— Work required —
Report every line of the material that contains the string "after".

— Data —

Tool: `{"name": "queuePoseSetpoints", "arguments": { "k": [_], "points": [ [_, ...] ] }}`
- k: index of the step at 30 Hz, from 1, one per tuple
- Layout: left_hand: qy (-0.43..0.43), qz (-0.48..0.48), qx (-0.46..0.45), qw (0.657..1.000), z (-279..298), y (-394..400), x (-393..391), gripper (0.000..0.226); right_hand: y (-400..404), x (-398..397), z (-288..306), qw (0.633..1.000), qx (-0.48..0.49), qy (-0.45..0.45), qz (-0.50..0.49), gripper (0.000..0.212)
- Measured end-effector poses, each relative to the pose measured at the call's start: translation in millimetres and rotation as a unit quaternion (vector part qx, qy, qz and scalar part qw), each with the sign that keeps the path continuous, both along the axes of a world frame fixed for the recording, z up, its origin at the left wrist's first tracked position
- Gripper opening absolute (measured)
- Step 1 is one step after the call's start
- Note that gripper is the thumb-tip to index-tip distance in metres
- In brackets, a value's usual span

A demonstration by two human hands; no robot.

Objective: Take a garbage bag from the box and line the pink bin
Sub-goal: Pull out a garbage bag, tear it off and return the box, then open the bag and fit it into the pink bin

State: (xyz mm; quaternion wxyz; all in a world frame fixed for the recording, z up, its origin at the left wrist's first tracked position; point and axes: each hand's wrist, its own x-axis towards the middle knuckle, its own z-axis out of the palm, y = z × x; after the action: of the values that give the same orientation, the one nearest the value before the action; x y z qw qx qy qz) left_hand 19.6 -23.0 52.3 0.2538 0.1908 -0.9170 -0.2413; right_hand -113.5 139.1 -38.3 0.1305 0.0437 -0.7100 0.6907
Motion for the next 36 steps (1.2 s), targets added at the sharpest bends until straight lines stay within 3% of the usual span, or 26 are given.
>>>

— Reply to the exercise —
- Step 1 is one step after the call's start
State: (xyz mm; quaternion wxyz; all in a world frame fixed for the recording, z up, its origin at the left wrist's first tracked position; point and axes: each hand's wrist, its own x-axis towards the middle knuckle, its own z-axis out of the palm, y = z × x; after the action: of the values that give the same orientation, the one nearest the value before the action; x y z qw qx qy qz) left_hand 19.6 -23.0 52.3 0.2538 0.1908 -0.9170 -0.2413; right_hand -113.5 139.1 -38.3 0.1305 0.0437 -0.7100 0.6907

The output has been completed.